Random cuda 719 errors during inference

Our application loads multiple models, caffe and onnx (pytorch). recently we added an onnx model based on resnext 101. adding this model causes the application to get cuda error 719 between 10 minutes to 1 hour from the start of the run.

Application is using TensorRT, cuda 10.1 and cudnn issue appears on Windows only. Linux does not have it.

observed on multiple GPU’s, turing and pascal, and multiple driver versions.

the application uses a single thread to launch all the models. each model is launched asynchronously. all models share the same cuda stream.

How can I determine what is the issue? this model alone runs fine in trtexec but it seems like it’s behaving unexpectedly when coupled with one of our other models.



Common causes include dereferencing an invalid device pointer and accessing out of bounds shared memory. This leaves the process in an inconsistent state and any further CUDA work will return the same error. To continue using CUDA, the process must be terminated and relaunched.

Please refer below link for more details (enum CUresult -> CUDA_ERROR_LAUNCH_FAILED = 719):

One thing can be tried to put sync between running models, that tells if it is issue with synchronization.
I guess this can also occur if the kernel takes longer time and display is shared with the same GPU.

Also, could you please try cuda-memcheck: https://docs.nvidia.com/cuda/cuda-memcheck/index.html to try to find the issue in this case.


Thanks for your fast reply.
I was able to reproduce the issue with a minimal example based on trtexec. Just before inference loop I start a thread which does small async non contiguous memory transfers from host to device
When this thread runs in parallel with my model many iterations I get 719 error. For some reason, this only happens with resnext101 based models in onnx format.
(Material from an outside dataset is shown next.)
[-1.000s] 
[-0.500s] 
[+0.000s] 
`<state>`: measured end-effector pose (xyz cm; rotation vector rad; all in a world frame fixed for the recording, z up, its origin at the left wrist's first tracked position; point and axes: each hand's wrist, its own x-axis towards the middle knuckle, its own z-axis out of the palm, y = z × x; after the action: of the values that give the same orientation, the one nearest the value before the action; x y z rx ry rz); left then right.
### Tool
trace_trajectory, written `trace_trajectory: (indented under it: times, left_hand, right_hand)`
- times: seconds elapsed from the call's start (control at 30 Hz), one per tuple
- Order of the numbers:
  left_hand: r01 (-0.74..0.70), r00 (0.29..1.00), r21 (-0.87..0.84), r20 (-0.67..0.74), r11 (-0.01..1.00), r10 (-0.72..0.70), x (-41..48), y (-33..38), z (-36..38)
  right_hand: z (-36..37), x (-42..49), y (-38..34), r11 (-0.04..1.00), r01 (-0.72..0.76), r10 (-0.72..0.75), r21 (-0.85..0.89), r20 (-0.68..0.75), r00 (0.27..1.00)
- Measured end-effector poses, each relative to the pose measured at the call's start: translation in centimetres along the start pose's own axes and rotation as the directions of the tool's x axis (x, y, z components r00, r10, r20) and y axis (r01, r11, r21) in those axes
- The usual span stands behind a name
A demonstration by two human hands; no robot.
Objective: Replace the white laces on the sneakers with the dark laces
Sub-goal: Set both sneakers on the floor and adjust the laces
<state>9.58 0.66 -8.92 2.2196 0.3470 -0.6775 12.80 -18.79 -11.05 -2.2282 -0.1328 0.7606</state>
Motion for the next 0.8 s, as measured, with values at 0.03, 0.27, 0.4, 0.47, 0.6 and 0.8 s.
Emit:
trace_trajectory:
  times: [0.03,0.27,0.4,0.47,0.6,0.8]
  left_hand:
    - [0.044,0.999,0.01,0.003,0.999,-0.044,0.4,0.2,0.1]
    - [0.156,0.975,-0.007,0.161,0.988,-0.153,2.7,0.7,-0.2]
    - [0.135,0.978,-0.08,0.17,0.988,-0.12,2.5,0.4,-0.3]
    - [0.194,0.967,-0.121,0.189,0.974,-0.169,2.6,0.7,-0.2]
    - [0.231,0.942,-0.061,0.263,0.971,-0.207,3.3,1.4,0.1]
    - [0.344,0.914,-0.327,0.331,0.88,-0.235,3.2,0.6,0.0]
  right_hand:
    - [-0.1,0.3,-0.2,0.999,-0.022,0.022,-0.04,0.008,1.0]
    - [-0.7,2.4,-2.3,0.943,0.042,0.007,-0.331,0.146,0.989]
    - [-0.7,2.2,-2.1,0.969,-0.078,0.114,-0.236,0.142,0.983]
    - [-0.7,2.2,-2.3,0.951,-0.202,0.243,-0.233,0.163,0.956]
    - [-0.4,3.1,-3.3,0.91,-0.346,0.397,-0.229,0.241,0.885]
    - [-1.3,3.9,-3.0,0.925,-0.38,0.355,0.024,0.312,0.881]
I tested mobilenet and vgg and it does not reproduce.

void copyThread(AllOptions options)
	cudaStream_t stream;
	CHECK(cudaStreamCreateWithFlags(&stream, cudaStreamNonBlocking));

	int bufferSize = 5 * 1024 * 1024;
	char* deviceBuffer;
	CHECK(cudaMalloc(&deviceBuffer, bufferSize));

	std::vector<char> cpuMem;
	while (1)
		//Do small aync copies
		for (int i = 0; i < 10; ++i)
			CHECK(cudaMemcpyAsync(deviceBuffer + i * 2048, &cpuMem.at(i * 1024), 1024, cudaMemcpyHostToDevice, stream));

I will try to reproduce it with TensorRT7 and Cuda 10.2, however upgrading will require calibrating our models again and it is not possible in our given time frame. I will be happy to know if there is any way to work around this issue.



Could you please share the repro script and model files so we can help better?


Link to a model that reproduces the issue

Modified source code of trtexec.cpp
I built it using Visual studio 2015. linked against cuda 10.1.243 and cudnn cuda 10.1

run it with the following arguments:
trtexec.exe --onnx=last_model.onnx --iterations=100000

GTX 1080Ti with driver version 441.22

I made the same test based on trtexec from tensorrt 7 with cuda 10.2 and the issue was not reproduced.


Is issue resolved on TRT 7 version?

Yes. TRT7 has no issue